Green Taxi Data Analysis in New York City
Taxis are a popular mode of transportation in New York City, which initially had only one type of taxi, the yellow cab. Over time, the taxi operation zone centered on the Manhattan area. In August 2013, the New York City Taxi and Limousine Commission introduced the Green Taxi Fleet to New York City. Green Taxi, also known as Boro Taxi (or Green Cabs), is an effort to try to create a balance between the business needs of taxi owners and the needs of the tens of thousands of New Yorkers who live and work to hail taxis. However, the number of green taxi pickups in New York City is still low.
As a data analyst, we were tasked with analyzing historical taxi trip data to identify user characteristics in an effort to increase green taxi users. Once we know the characteristics of users who have used green taxis, we can then provide recommendations to relevant stakeholders, such as the executive team and marketing team, to formulate marketing strategies and future business development.

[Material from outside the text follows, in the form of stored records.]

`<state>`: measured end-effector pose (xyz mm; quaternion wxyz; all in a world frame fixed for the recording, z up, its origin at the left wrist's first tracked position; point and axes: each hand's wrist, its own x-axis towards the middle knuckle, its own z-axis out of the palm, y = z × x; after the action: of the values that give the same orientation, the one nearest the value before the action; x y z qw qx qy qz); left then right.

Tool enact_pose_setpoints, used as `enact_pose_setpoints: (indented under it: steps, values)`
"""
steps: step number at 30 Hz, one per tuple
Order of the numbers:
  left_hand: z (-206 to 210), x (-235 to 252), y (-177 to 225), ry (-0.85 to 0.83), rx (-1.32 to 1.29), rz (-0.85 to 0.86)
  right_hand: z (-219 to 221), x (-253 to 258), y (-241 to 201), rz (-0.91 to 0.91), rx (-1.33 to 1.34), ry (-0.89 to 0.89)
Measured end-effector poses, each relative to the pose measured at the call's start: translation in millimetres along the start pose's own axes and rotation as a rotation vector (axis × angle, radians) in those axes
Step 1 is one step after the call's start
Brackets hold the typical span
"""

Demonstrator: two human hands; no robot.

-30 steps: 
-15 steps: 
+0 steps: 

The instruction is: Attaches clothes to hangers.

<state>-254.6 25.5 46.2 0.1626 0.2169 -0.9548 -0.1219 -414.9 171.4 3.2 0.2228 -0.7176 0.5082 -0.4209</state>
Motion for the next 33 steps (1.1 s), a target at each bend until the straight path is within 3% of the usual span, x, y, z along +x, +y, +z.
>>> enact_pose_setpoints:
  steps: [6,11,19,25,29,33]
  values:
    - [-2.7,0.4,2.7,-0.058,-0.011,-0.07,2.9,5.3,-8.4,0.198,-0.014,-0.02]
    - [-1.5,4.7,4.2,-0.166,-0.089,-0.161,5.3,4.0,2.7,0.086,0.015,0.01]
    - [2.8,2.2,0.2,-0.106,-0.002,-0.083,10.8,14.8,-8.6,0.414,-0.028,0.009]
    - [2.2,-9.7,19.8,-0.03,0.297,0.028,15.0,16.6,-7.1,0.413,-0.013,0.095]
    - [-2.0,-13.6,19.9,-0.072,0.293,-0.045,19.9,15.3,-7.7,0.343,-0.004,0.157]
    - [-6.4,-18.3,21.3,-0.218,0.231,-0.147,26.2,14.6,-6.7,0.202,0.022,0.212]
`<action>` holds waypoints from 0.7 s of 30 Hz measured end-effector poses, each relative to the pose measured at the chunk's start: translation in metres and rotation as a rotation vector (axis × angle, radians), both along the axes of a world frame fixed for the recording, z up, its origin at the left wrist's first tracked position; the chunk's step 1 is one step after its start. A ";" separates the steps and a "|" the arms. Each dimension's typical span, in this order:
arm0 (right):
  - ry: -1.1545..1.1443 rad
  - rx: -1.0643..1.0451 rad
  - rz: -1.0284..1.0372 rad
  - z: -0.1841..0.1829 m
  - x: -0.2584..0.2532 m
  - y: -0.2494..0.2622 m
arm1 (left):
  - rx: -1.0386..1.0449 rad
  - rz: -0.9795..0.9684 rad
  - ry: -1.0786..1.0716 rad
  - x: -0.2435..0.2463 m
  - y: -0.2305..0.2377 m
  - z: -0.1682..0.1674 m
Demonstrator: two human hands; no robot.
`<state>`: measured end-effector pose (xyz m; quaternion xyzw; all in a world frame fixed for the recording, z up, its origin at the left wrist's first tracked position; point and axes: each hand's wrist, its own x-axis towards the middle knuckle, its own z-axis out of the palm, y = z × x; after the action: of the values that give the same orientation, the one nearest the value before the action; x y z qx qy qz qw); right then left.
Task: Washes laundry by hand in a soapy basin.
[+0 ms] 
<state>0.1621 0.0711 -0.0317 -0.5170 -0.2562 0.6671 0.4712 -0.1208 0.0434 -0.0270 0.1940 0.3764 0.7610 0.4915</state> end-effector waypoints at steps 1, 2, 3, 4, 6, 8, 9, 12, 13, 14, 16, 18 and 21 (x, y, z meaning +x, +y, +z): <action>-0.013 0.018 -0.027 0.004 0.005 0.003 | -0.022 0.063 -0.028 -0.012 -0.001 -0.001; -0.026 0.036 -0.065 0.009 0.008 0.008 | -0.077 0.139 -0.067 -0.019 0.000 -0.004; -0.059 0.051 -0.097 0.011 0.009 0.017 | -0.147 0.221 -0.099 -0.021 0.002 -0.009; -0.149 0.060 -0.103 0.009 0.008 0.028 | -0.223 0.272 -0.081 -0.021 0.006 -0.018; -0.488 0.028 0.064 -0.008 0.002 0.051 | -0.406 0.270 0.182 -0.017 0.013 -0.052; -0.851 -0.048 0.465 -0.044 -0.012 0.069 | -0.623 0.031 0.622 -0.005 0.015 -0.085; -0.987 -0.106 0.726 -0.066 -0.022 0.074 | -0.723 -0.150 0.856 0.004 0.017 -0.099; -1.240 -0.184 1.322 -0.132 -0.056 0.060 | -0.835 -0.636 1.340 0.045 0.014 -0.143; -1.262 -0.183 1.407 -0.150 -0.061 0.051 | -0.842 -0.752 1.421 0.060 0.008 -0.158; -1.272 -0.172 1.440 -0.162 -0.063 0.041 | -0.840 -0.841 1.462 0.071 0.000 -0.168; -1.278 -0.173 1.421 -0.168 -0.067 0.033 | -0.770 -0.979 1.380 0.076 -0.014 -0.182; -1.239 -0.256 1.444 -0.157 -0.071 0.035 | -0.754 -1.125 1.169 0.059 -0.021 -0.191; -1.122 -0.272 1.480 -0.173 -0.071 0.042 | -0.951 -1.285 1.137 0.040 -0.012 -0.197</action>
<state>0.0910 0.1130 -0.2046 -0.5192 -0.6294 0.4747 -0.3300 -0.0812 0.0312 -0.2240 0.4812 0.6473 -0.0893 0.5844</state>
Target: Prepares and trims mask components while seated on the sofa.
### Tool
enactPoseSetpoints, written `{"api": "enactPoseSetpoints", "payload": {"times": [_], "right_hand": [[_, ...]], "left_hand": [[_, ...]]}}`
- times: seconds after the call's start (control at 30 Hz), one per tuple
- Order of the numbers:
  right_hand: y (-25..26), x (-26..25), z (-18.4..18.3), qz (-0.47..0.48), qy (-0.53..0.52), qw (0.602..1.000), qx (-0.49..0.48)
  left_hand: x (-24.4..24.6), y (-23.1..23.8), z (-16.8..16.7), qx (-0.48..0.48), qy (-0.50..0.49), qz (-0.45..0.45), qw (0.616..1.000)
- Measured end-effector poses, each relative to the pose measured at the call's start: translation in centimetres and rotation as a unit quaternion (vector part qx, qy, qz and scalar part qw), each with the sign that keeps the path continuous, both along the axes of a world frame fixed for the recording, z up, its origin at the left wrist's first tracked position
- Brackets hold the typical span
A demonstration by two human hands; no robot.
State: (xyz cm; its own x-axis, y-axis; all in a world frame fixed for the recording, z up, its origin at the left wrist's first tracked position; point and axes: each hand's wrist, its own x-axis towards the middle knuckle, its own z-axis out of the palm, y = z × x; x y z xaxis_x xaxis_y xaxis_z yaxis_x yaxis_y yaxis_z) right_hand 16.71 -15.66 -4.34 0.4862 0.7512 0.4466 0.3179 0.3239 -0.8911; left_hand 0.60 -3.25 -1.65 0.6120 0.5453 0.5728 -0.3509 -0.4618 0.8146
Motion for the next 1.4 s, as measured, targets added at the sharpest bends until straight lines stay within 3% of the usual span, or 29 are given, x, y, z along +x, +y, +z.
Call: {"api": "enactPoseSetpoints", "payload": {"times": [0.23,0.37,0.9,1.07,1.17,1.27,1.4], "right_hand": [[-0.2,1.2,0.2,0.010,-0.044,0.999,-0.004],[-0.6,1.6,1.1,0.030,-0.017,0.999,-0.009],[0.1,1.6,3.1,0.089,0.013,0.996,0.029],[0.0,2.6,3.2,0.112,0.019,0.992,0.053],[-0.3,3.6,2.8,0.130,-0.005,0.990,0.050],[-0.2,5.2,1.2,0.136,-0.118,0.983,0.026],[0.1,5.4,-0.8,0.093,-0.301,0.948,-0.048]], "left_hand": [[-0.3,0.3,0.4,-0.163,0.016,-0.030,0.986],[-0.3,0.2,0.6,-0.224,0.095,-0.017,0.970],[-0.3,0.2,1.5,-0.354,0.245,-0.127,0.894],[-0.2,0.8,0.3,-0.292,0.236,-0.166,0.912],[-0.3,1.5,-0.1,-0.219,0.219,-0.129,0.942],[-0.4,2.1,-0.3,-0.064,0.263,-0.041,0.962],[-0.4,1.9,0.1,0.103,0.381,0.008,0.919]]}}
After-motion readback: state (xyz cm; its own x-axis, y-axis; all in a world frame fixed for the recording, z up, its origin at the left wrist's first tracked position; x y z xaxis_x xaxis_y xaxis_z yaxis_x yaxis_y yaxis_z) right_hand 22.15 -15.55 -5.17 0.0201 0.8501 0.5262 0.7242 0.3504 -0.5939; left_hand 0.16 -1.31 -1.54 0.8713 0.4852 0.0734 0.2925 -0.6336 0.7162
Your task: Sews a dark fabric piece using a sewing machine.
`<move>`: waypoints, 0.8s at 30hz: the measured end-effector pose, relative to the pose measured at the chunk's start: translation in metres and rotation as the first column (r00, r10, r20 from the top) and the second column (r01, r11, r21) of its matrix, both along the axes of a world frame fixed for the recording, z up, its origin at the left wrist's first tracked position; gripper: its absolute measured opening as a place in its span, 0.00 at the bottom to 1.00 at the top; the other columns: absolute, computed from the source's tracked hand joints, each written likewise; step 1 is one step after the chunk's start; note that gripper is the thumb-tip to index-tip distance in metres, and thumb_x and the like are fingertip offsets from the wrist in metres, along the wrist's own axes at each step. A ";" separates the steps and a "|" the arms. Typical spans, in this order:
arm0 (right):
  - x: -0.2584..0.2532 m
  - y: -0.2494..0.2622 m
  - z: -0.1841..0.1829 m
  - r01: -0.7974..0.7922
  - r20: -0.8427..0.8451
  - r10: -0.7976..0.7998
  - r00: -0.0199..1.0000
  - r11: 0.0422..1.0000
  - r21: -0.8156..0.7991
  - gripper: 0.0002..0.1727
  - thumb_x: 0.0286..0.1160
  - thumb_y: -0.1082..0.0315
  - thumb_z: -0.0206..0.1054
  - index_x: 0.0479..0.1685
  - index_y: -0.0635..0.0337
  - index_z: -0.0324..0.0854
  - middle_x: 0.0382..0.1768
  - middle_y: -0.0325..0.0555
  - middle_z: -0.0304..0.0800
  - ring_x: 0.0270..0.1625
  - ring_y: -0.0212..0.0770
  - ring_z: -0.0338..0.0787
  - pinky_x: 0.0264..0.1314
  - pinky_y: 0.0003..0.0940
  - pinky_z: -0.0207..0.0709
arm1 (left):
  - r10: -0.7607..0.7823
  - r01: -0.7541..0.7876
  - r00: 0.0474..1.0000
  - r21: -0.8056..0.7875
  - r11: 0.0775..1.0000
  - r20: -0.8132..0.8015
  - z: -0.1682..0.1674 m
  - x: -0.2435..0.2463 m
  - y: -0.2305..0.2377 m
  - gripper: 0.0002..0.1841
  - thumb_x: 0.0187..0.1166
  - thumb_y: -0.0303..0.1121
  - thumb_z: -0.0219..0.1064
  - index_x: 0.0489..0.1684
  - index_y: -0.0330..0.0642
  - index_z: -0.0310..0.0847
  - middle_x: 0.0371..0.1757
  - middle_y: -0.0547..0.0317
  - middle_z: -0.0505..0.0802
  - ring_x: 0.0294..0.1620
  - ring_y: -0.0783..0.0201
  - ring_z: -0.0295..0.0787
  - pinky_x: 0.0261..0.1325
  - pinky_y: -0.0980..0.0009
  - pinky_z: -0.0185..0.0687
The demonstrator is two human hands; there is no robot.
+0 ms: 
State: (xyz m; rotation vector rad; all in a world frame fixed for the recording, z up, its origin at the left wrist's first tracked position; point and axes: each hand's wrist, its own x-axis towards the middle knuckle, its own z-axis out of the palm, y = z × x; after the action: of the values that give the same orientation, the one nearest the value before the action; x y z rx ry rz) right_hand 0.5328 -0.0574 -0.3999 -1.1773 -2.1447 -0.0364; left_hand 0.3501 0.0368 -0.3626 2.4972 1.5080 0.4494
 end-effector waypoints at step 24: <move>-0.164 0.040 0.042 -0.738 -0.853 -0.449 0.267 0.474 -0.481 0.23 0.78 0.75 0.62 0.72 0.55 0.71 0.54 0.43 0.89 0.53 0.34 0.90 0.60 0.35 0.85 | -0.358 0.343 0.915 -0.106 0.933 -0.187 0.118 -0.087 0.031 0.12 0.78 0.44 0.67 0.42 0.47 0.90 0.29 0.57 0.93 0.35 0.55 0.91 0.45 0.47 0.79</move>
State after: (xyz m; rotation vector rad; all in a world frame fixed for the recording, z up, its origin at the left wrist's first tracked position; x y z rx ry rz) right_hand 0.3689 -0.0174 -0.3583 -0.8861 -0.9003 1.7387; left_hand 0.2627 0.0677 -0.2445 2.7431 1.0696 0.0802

In this blog, I will share my work on analyzing green taxi in New York City using data collected by the NYC Taxi and Limousine Commission. The following blog contains the report of my analysis of the January 2023 data. Data processing and analyses are completed using Python. The code and outputs are in my GitHub, don’t forget to check file README. You can also check my Tableau Dashboard to get a summary of my analysis in the form of a visualization (here).
Data Structure
This project uses three datasets from three different CSV files. The first file contains a dataset of historical taxi trip (here), the second file contains data on the names of borough zones in New York City and their location ID (here). And the last file is a dataset containing population counts for each borough in New York City (here).
1. Datasets Taxi Trip
The green taxi data from January 2023 has 68.211 rows and 20 columns. The features available in this dataset can be categorized into the following domains:
Numerical Discrete (13):
- VendorID, RatecodeID, PULocationID, DOLocationID, passenger_count, extra, mta_tax, tolls_amount, ehail_fee, improvement_surcharge, congestion_surcharge, payment_type, trip_typeVendorID, RatecodeID, PULocationID, DOLocationID, passenger_count, extra, mta_tax, tolls_amount, ehail_fee, improvement_surcharge, congestion_surcharge, payment_type, trip_type
Numerical Continuous (4):
- trip_distance, fare_amount, tip_amount, total_amount
Datetime (2):
- lpep_pickup_datetime, lpep_dropoff_datetime
Categorical Nominal (1):
- store_and_fwd_flag
2. Datasets Location ID
Datasets Location ID has 265 rows and 4 columns. The features available in this dataset can be categorized into the following domains:
Numerical Discrete (1):
- LocationID
Categorical Nominal(3):
- Borough, Zone, Service_Zone
3. Datasets Population
Datasets Location ID has 177 rows and 6 columns. The features available in this dataset can be categorized into the following domains:
Numerical Discrete (1):
- Zip
Categorical Nominal(3):
- Borough, post_office, Neighborhood
Numerical Continuous (2):
- population, density
Data Preparation
We begin to prepare our datasets by merging three CSV files into one dataset named df. Then we remove the ehail_fee and store_and_fwd_flag columns, these columns are not in the description and are not used in our analysis.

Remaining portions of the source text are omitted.